When an object is no longer needed, you call either the release method, or the autorelease method. Both methods decrease the retain count by one, but they differ in the timing of the change. release will decrease the retain count immediately, and if it becomes zero, the object will be immediately deallocated.
autorelease decreases the retain count at some later time. For now, we won't concern ourselves with exactly when, other than to say the object will stay around long enough for any immediately executing code to complete. When you use autorelease, you are saying you are finished with the object, but maybe some other part of the program would like to make use of it for a bit longer. An example of this is when you need to return an object from a method, and you don't need the object anymore. If you call release, it will disappear before you can return it; if you call autorelease, you have time to return the object, and the calling code has a chance to retain it if it wants to keep it around.
An Example
Here is a simple example, to clarify the discussion above:
#import <Foundation/Foundation.h>
int main() {
NSAutoreleasePool *pool = [[NSAutoreleasePool alloc] init];
NSMutableData *data1 = [[NSMutableData alloc] init];
NSLog(@"Retain count of data1 is %u", [data1 retainCount] ); // Here, data1 gets a retain count of 1
[data1 retain];
NSLog(@"Retain count of data1 is %u", [data1 retainCount] ); // data1 now has a retain count of 2
NSMutableData *data2 = [data1 copy];
NSLog(@"Retain count of data1 is %u", [data1 retainCount] ); // data1 remains on 2
NSLog(@"Retain count of data2 is %u", [data2 retainCount] ); // data2 gets retain count of 1
[data2 release]; // data2 retain count goes to 0
// dealloc is invoked
[data1 release];
NSLog(@"Retain count of data1 is %u", [data1 retainCount] ); // data1 retain count goes to 1
[data1 autorelease];
NSLog(@"Retain count of data1 is %u", [data1 retainCount] ); // data1 retain count remains on 1
// but added to autorelease pool
[pool release]; // data1 retain count goes to 0
// dealloc is invoked
return 0;
}
To compile this, copy it into a text file called retaintest.m, and enter this command:
gcc -ObjC retaintest.m -framework Foundation
Run it by entering:
./a.out
You should get output something like this:
2006-12-04 09:43:33.119 a.out[23394] Retain count of data1 is 1 2006-12-04 09:43:33.119 a.out[23394] Retain count of data1 is 2 2006-12-04 09:43:33.119 a.out[23394] Retain count of data1 is 2 2006-12-04 09:43:33.119 a.out[23394] Retain count of data2 is 1 2006-12-04 09:43:33.120 a.out[23394] Retain count of data1 is 1 2006-12-04 09:43:33.120 a.out[23394] Retain count of data1 is 1
This example basically runs through the various memory management methods, demonstrating their effects. The class used for this is NSMutableData, but this choice was for the most part arbitrary — the same rules apply to other Cocoa classes. Hopefully you can see the rules discussed above in action in this example. Most of the example is straightforward, but the part where copy is invoked may have you scratching your head. It is important to realize that copy does not change the retain count of the object being copied, but does create a new object — a copy of the original — and this new object gets a retain count of one.

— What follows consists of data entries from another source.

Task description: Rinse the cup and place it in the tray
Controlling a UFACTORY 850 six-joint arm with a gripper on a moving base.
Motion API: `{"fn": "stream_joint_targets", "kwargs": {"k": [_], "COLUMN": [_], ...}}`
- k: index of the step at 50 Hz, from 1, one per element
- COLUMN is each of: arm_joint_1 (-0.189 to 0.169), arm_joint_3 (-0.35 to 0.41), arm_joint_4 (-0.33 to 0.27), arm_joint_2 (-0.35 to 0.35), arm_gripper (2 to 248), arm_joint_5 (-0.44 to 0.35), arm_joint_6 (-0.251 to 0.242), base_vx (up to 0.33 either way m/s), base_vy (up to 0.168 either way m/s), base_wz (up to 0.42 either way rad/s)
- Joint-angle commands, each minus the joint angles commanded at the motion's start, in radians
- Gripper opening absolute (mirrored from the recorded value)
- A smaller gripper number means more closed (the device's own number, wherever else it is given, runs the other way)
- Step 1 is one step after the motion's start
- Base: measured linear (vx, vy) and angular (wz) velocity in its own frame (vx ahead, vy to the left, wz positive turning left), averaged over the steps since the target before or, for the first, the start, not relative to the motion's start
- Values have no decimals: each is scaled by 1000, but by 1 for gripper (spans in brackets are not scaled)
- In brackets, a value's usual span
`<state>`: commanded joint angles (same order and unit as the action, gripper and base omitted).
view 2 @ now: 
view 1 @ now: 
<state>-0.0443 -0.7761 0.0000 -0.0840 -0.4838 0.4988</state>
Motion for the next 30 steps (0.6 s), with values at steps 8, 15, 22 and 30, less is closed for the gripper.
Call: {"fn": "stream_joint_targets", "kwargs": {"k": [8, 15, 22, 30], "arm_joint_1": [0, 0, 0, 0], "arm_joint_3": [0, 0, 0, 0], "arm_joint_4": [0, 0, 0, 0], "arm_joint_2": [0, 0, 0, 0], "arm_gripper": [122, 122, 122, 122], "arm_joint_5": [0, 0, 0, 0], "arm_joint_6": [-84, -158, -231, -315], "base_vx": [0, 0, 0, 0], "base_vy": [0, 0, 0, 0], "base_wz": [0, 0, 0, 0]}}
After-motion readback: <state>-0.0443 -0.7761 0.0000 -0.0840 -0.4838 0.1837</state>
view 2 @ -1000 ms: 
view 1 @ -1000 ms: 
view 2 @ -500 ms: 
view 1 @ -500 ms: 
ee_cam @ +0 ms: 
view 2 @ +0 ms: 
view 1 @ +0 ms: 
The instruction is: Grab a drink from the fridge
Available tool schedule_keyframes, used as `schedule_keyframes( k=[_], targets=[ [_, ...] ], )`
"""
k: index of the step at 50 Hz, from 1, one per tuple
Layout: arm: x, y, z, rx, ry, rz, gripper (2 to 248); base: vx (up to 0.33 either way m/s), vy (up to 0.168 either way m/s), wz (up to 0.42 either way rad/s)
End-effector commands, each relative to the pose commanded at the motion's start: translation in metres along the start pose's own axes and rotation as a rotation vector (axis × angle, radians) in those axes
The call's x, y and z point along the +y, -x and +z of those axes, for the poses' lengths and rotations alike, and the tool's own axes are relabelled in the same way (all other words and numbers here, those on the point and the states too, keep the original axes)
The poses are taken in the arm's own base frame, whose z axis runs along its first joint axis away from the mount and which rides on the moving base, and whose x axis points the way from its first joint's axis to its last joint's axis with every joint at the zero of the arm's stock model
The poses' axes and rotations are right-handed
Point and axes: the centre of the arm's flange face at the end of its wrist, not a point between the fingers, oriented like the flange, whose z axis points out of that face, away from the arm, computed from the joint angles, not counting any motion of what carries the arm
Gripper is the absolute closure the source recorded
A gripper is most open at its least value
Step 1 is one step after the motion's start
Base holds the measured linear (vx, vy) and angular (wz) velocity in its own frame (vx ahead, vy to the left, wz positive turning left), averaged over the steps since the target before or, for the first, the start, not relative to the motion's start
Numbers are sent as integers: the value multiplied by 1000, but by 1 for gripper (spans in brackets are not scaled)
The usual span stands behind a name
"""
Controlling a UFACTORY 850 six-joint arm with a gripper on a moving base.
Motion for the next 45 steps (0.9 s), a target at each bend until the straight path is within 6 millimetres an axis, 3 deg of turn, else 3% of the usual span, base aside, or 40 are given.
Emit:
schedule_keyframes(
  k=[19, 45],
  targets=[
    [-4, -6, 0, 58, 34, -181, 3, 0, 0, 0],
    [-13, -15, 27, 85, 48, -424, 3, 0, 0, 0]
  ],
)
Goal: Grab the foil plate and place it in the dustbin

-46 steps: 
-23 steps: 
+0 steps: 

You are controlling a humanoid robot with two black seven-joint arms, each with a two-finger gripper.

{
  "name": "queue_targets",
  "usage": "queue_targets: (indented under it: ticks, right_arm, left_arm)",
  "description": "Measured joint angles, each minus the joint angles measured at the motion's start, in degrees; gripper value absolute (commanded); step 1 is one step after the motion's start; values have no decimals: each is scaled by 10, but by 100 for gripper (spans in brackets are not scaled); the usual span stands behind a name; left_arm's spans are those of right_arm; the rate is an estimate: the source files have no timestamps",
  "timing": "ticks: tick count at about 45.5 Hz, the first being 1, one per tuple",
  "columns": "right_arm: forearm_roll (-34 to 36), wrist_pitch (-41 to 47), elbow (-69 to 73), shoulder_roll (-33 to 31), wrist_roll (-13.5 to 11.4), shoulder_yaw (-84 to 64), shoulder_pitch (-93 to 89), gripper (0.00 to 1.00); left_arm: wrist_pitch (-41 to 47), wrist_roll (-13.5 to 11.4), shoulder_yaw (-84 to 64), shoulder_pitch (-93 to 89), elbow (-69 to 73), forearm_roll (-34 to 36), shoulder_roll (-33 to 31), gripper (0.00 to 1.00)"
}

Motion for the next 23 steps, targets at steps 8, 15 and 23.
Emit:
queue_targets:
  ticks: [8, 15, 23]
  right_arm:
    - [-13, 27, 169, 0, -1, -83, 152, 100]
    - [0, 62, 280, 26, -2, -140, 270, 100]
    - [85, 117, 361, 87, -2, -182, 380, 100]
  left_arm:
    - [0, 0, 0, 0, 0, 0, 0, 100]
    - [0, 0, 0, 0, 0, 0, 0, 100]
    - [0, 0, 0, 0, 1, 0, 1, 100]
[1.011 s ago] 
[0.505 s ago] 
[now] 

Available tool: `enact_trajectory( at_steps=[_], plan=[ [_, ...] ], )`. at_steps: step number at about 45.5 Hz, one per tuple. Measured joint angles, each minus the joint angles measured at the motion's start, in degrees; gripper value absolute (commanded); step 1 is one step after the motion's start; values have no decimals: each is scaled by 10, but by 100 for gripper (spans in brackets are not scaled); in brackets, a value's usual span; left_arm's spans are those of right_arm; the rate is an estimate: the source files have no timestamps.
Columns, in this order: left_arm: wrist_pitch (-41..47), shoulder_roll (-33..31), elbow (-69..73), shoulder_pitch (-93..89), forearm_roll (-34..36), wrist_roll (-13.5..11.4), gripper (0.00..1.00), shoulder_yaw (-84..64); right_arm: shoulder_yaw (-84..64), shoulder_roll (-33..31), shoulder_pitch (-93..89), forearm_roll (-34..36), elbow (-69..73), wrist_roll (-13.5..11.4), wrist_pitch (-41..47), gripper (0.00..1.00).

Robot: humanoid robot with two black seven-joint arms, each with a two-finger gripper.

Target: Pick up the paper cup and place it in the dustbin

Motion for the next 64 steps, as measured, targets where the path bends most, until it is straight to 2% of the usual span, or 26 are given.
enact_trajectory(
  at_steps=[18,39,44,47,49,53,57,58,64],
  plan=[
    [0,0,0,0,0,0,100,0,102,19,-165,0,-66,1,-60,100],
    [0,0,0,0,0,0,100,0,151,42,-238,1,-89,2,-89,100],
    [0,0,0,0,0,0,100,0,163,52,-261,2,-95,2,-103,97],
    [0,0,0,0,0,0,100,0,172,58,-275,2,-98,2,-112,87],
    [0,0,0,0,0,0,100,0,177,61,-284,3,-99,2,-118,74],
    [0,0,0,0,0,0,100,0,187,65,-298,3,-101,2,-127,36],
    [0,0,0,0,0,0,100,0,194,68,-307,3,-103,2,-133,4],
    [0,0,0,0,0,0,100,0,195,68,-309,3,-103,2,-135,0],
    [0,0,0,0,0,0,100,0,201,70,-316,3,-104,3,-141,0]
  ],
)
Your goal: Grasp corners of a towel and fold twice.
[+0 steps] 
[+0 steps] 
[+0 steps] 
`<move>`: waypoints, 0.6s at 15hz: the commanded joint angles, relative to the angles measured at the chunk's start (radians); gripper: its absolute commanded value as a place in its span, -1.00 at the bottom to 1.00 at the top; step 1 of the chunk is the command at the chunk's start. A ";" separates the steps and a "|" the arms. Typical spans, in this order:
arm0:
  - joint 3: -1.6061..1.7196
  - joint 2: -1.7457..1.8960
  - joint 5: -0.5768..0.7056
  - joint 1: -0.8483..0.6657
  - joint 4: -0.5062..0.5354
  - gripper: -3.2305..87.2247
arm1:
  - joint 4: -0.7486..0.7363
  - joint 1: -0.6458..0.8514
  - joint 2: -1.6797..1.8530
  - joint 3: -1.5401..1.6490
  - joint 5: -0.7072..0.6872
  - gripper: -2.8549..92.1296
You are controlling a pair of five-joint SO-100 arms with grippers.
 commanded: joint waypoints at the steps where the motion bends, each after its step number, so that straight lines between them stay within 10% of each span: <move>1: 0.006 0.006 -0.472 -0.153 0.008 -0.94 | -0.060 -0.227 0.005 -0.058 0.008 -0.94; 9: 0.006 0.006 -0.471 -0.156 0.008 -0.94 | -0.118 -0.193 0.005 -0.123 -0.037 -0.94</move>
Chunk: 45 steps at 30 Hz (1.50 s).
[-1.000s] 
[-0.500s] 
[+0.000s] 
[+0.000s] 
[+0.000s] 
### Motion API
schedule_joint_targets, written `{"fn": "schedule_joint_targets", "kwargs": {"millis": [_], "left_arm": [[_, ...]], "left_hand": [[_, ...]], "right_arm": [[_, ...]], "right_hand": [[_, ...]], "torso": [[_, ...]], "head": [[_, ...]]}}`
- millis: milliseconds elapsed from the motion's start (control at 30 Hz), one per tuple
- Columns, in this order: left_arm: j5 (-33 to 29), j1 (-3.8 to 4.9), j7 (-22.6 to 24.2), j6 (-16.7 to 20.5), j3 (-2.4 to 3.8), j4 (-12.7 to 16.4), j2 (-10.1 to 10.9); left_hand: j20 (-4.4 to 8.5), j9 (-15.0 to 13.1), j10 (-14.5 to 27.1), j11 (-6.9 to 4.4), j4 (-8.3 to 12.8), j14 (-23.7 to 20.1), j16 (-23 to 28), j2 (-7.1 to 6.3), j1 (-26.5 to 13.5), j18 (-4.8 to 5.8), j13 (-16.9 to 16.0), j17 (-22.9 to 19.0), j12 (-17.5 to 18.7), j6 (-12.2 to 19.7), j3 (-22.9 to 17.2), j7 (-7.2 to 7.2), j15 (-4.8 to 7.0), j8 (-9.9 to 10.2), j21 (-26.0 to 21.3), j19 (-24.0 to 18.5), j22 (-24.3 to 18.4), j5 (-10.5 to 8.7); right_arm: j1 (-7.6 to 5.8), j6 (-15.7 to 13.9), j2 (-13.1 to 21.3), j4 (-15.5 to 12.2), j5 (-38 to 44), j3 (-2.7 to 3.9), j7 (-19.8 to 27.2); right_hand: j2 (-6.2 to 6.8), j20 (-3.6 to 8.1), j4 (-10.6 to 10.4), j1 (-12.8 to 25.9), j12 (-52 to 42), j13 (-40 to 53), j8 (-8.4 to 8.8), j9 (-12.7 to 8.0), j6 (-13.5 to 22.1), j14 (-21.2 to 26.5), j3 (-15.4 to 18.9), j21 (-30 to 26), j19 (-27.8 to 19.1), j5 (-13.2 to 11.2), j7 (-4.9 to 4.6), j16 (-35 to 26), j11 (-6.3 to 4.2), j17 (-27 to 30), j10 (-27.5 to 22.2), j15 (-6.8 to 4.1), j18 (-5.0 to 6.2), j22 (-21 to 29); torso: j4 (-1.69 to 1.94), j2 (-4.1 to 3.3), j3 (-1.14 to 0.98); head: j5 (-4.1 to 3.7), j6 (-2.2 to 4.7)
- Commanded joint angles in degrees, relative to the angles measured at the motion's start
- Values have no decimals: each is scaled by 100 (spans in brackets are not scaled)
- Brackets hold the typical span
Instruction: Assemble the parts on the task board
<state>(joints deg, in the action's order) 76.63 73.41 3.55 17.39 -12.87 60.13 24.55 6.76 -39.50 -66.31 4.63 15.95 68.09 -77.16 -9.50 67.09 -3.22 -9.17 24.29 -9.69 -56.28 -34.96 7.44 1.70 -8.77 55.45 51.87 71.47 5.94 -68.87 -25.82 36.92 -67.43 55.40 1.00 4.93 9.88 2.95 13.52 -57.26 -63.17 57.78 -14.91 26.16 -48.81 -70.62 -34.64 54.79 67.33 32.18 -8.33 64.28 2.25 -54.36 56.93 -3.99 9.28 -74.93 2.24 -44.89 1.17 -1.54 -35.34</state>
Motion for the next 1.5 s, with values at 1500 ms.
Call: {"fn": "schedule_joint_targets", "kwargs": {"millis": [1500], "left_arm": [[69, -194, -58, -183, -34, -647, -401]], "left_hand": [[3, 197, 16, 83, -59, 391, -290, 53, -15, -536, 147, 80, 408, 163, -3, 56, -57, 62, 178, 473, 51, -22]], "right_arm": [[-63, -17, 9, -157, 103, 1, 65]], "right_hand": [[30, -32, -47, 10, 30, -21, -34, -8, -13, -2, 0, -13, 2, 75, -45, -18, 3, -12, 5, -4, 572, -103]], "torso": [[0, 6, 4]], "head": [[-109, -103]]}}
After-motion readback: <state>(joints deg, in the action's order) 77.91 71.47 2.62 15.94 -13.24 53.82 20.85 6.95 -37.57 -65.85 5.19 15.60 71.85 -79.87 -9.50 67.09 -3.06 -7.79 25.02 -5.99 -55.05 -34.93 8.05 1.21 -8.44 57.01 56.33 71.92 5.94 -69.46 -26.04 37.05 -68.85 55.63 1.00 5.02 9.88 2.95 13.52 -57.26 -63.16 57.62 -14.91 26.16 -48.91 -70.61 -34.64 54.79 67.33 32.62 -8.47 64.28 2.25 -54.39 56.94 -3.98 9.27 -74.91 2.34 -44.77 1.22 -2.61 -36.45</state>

The other aspect of this example that may perplex you is the NSAutoreleasePool. This is a class that takes care of releasing objects for which the autorelease method is invoked. In particular, just before the autorelease pool gets deallocated, it invokes release on any objects that have had autorelease called, which may result in them being deallocated, as is the case here for data1.
Reference Counting Rule of Thumb
With so many methods involved in Cocoa's reference counting system, you may be thinking it is awfully complex. It isn't really, if you stick to a simple convention: Whenever you call one of the retain count increasing methods, like alloc, retain, or copy, you should balance that with a call to a retain count decreasing method like release or autorelease. If you remember this simple rule, you shouldn't run into too much trouble.
Accessor Methods
Cocoa has a few conventions to help you stick to this rule of thumb. In particular, Cocoa uses accessor methods to control access to objects used by a class. Using these methods greatly reduces the risk of memory management bugs.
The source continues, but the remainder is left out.